Passing the ideological Turing test? Arguments against existential risk from AI.

Nina Rimsky

This is a linkpost for https://ninarimsky.substack.com/p/arguments-against-existential-risk

I think there is a non-negligible risk of powerful AI systems being an existential or catastrophic threat to humanity. I will refer to this as “AI X-Risk.”

However, it is important to understand the arguments of those you disagree with. In this post, I aim to provide a broad summary of arguments suggesting that the probability of AI X-Risk over the next few decades is low if we continue current approaches to training AI systems.

(Edit: there is now a part 2 with two more anti-X-risk arguments as well as rebuttals to the arguments presented below)

Before describing counterarguments, here is a brief overview of the AI X-Risk position:

Continuing the current trajectory of AI research and development could result in an extremely capable system that:

Doesn’t care sufficiently about humans
Wants to affect the world

The more powerful a system, the more dangerous minor differences in goals and values are. If a powerful system doesn’t care about something, it will make arbitrary sacrifices to pursue an objective or take a particular action. Encoding everything we care about into an AI poses an unsolved challenge.

As written by Professor Stuart Russell, author of Artificial Intelligence: A Modern Approach:

A system that is optimizing a function of n variables, where the objective depends on a subset of size k<n, will often set the remaining unconstrained variables to extreme values; if one of those unconstrained variables is actually something we care about, the solution found may be highly undesirable.

In some sense, training a powerful AI is like bringing a superintelligent alien species into existence. If you would be scared of aliens orders of magnitude more intelligent than us visiting Earth, you should be scared of very powerful AI.

The following arguments will question one or more aspects of the case above.

Superintelligent AI won’t pursue a goal that results in harm to humans

Proponents of this view argue against the idea that a highly optimized, powerful AI system will likely take actions that disempower or drastically harm humanity.
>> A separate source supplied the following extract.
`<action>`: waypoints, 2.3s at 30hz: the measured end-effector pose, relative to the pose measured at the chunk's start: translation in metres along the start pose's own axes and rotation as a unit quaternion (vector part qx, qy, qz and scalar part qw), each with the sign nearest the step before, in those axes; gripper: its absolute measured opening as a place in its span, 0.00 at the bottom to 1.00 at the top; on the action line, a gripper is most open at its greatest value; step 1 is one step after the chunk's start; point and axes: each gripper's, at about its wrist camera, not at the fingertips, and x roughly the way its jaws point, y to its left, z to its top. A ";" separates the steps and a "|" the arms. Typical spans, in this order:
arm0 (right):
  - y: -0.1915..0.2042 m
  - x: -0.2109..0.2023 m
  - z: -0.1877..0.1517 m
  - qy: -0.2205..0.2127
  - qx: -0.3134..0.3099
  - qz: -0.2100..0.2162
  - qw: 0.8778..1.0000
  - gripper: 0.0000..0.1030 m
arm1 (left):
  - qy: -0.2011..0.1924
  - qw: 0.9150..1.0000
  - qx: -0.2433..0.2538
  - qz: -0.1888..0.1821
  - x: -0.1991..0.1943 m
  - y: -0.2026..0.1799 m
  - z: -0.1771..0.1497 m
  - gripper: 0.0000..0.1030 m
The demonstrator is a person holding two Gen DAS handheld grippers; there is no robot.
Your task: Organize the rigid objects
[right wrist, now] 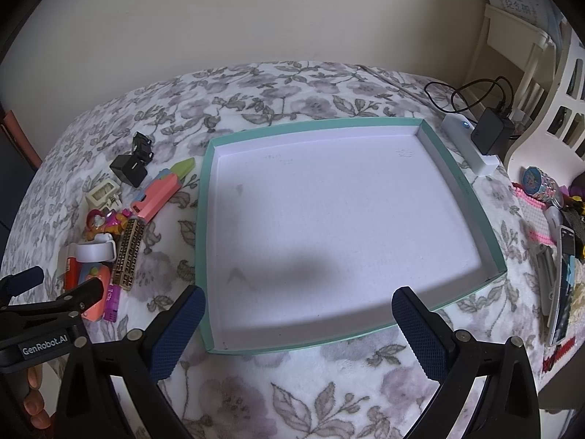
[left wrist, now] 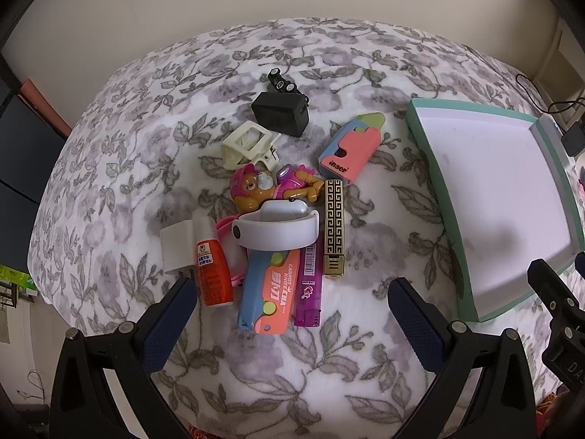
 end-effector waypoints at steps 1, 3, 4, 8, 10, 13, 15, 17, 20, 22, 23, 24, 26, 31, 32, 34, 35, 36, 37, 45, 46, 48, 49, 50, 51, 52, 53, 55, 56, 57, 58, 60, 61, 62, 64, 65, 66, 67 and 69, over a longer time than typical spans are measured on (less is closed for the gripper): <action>0.000 0.000 0.000 0.000 0.000 0.000 1.000 1.00 | 0.000 1.000 0.000 0.000 0.000 0.000 0.000 1.00; 0.002 0.000 -0.002 0.000 -0.001 0.000 1.000 1.00 | 0.000 1.000 0.000 0.000 0.000 0.000 0.000 1.00; 0.002 0.001 -0.002 0.000 -0.002 0.000 1.000 1.00 | 0.000 1.000 0.000 0.000 0.000 0.000 0.000 1.00; 0.002 0.001 -0.001 0.001 -0.001 0.000 1.000 1.00 | 0.000 1.000 0.000 0.000 0.000 0.000 -0.001 1.00; 0.001 0.001 -0.001 0.001 -0.001 0.000 1.000 1.00 | 0.000 1.000 0.000 0.000 0.000 0.000 -0.001 1.00; 0.001 0.001 -0.001 0.001 -0.002 0.000 1.000 1.00 | 0.000 1.000 0.000 0.000 0.000 0.000 -0.001 1.00; 0.001 0.000 0.000 0.001 -0.001 0.000 1.000 1.00 | 0.000 1.000 0.000 0.000 0.001 -0.001 -0.001 1.00; 0.001 0.000 0.000 0.001 -0.002 0.000 1.000 1.00 | 0.000 1.000 0.000 0.000 0.001 -0.001 -0.001 1.00; 0.002 0.002 -0.001 0.003 -0.003 -0.001 1.000 1.00 | 0.000 1.000 0.000 0.000 0.002 -0.001 -0.002 1.00; 0.002 0.002 -0.002 0.003 -0.004 0.000 1.000 1.00 | 0.001 1.000 0.001 0.000 0.002 -0.001 -0.002 1.00; 0.002 0.002 -0.002 0.003 -0.004 0.000 1.000 1.00 | 0.001 1.000 0.001 0.000 0.002 -0.001 -0.003 1.00; 0.002 0.002 -0.002 0.003 -0.004 0.000 1.000 1.00 | 0.001 1.000 0.001 0.000 0.002 -0.001 -0.003 1.00; 0.001 0.002 -0.002 0.003 -0.003 0.000 1.000 1.00 | 0.001 1.000 0.000 0.000 0.002 -0.001 -0.003 1.00; -0.001 0.001 0.000 0.004 -0.001 0.000 1.000 1.00 | 0.001 1.000 0.000 0.000 0.002 -0.002 -0.002 1.00; -0.002 0.000 0.001 0.004 0.000 0.000 1.000 1.00 | 0.001 1.000 0.000 0.000 0.002 -0.002 -0.002 1.00; -0.003 -0.001 0.001 0.003 0.002 0.000 1.000 1.00 | 0.001 1.000 -0.001 0.000 0.002 -0.002 -0.003 1.00; -0.004 -0.001 0.001 0.000 0.004 0.000 1.000 1.00 | 0.001 1.000 -0.002 0.000 0.002 -0.001 -0.003 1.00; -0.005 -0.002 0.001 -0.003 0.006 0.000 1.000 1.00 | 0.001 1.000 -0.004 -0.002 0.002 0.000 -0.003 1.00; -0.005 -0.004 0.002 -0.008 0.009 0.000 1.000 1.00 | 0.001 1.000 -0.009 -0.004 0.001 0.002 -0.003 1.00; 0.004 -0.006 0.012 -0.011 0.033 0.082 0.996 1.00 | -0.008 0.996 -0.088 -0.005 0.001 0.053 -0.001 1.00; 0.009 -0.004 0.014 -0.007 0.028 0.091 0.995 1.00 | -0.010 0.995 -0.099 -0.006 0.002 0.061 0.000 1.00; 0.022 -0.004 0.015 -0.003 0.012 0.097 0.995 1.00 | -0.010 0.992 -0.122 -0.010 0.005 0.077 -0.001 1.00; 0.030 -0.003 0.015 -0.001 0.003 0.101 0.995 1.00 | -0.011 0.991 -0.130 -0.013 0.006 0.084 -0.001 1.00; 0.035 -0.002 0.015 0.002 -0.004 0.105 0.994 1.00 | -0.011 0.990 -0.138 -0.015 0.007 0.090 -0.001 1.00; 0.045 -0.001 0.015 0.006 -0.014 0.112 0.994 1.00 | -0.011 0.989 -0.146 -0.015 0.009 0.098 -0.002 1.00; 0.051 0.000 0.015 0.009 -0.020 0.117 0.993 1.00 | -0.010 0.988 -0.150 -0.014 0.011 0.103 -0.002 1.00; 0.059 0.002 0.016 0.014 -0.030 0.121 0.992 1.00 | -0.011 0.988 -0.154 -0.012 0.012 0.107 -0.002 1.00; 0.074 0.007 0.015 0.020 -0.049 0.121 0.991 1.00 | -0.016 0.987 -0.160 -0.005 0.015 0.117 -0.002 1.00; 0.081 0.010 0.015 0.023 -0.060 0.120 0.991 1.00 | -0.017 0.987 -0.162 -0.005 0.016 0.121 -0.003 1.00; 0.088 0.014 0.016 0.026 -0.071 0.118 0.990 1.00 | -0.018 0.986 -0.167 -0.009 0.019 0.125 -0.003 1.00; 0.095 0.018 0.016 0.030 -0.079 0.115 0.990 1.00 | -0.018 0.984 -0.174 -0.016 0.021 0.128 -0.002 1.00; 0.103 0.027 0.017 0.040 -0.088 0.116 0.989 0.99 | -0.017 0.982 -0.185 -0.039 0.025 0.134 -0.003 1.00; 0.106 0.029 0.016 0.043 -0.089 0.117 0.988 0.98 | -0.016 0.981 -0.185 -0.046 0.026 0.135 -0.003 1.00; 0.110 0.033 0.016 0.048 -0.091 0.118 0.988 0.96 | -0.013 0.982 -0.184 -0.049 0.029 0.136 -0.003 1.00; 0.117 0.042 0.018 0.057 -0.095 0.118 0.987 0.94 | -0.005 0.982 -0.183 -0.054 0.033 0.138 -0.002 1.00; 0.120 0.045 0.018 0.061 -0.095 0.119 0.987 0.94 | 0.000 0.981 -0.185 -0.057 0.035 0.139 -0.002 1.00; 0.124 0.050 0.019 0.065 -0.096 0.118 0.986 0.94 | 0.002 0.980 -0.188 -0.061 0.037 0.141 -0.002 1.00; 0.127 0.053 0.019 0.068 -0.096 0.119 0.986 0.93 | 0.003 0.980 -0.192 -0.061 0.040 0.144 -0.001 1.00; 0.133 0.060 0.021 0.075 -0.097 0.120 0.985 0.85 | 0.006 0.979 -0.194 -0.055 0.043 0.147 0.000 1.00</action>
They claim that either the system will not behave as a strong goal-oriented agent or that the goal will be fully compatible with not harming humans.

For example, Yann LeCun, a pioneering figure in the realm of deep learning, has written:

We tend to conflate intelligence with the drive to achieve dominance. This confusion is understandable: During our evolutionary history as (often violent) primates, intelligence was key to social dominance and enabled our reproductive success. And indeed, intelligence is a powerful adaptation, like horns, sharp claws or the ability to fly, which can facilitate survival in many ways. But intelligence per se does not generate the drive for domination, any more than horns do.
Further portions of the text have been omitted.